I'm in New York. I do like to have this pegeon as a friend, but maybe you're right, she rather live her live...


----------



## Pidgey (May 20, 2005)

Well, it's not a question of "liking" so much as an uncontrollable instinct. If you could explain that she'd get to live 20 years with you in relatively good health, all the best food and clean water versus only living for a year or so outside, fighting the elements, eluding predators and everything else... well, I still don't think she'd choose to stay. There are pigeons that do, occasionally, but that's pretty rare.

Pidgey


----------



## Pidgey (May 20, 2005)

New York State or City?

Pidgey


----------



## asdffhjglj (May 27, 2006)

Hmmm... I thought pigeon can be pet. Yea, in New York City.


----------



## Pidgey (May 20, 2005)

Sure they can be pets. Some can make excellent pets. In NYC it would be extremely easy to get you an unreleasable bird (one that's been hurt in such a way that it can't be released) that could probably make a real good pet. Let me go find you a story to read.

Pidgey


----------



## Pidgey (May 20, 2005)

Go read this one:

http://www.urbanwildlifesociety.org/pigeons/BerniePijStory.html

Pidgey


----------



## asdffhjglj (May 27, 2006)

I see, wild pigeon cannot be pet unless it is "unreleaseable".
Do you own a pigeon? Where do you get it?


----------



## Pidgey (May 20, 2005)

I'm a rehabber--I get hurt and sick pigeons several times per year. Sometimes I find them and sometimes people bring them to me. I try to get them where they can be released but occasionally they can't because they can't fly anymore or something like that. I've got about 50 different pigeons with various stories.

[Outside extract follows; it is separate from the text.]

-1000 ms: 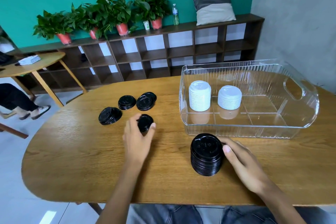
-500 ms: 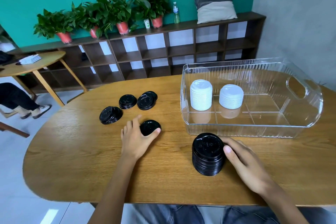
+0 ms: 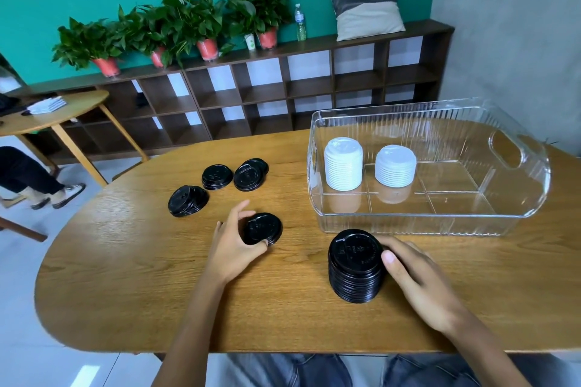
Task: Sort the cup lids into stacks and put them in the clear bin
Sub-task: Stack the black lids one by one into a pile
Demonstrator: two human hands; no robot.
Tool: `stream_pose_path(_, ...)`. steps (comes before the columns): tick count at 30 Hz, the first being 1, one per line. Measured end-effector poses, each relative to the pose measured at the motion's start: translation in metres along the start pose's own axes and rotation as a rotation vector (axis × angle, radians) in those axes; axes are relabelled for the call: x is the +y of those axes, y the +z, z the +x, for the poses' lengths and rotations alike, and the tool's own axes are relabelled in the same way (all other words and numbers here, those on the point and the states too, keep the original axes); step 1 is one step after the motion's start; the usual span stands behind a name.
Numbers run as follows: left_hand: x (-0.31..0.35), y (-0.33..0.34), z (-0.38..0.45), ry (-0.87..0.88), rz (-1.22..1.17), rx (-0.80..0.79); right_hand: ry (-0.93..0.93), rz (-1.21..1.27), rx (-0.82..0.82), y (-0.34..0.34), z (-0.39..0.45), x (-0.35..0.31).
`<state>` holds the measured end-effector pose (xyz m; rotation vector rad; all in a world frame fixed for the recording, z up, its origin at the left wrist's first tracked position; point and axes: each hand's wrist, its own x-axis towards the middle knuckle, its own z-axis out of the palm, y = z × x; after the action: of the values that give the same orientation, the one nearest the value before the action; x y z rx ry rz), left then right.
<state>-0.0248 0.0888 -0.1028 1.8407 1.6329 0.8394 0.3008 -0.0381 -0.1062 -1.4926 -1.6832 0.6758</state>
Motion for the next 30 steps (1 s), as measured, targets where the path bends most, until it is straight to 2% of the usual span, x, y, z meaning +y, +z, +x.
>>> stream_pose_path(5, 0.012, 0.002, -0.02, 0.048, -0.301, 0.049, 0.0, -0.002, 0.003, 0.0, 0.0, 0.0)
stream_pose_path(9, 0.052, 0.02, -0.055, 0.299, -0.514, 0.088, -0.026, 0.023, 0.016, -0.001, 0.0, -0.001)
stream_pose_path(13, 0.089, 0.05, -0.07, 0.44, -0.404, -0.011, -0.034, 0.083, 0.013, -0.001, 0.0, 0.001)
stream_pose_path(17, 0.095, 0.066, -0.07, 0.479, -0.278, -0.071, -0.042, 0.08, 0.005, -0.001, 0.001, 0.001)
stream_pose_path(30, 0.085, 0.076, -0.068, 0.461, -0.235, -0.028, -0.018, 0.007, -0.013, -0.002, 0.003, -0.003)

It's not that you cannot keep a wild pigeon that's in perfect health, it's that he or she will probably be depressed and not enjoy life much like that. An unreleasable pigeon doesn't have that option so they usually make the best of it. The pigeon that you've got right now is going through the despair of not being able to get to her mate. They don't have a lot of ability to express emotions with their faces so you just can't tell it.

Pidgey


----------



## asdffhjglj (May 27, 2006)

Hey, thanks for your options and the story. I will let it go tomorrow morning, it is 10pm now, don't think she can find her way home  .

Maybe I'll take a few pictures with her before I let her go. Hopefully that won't scare her too much though.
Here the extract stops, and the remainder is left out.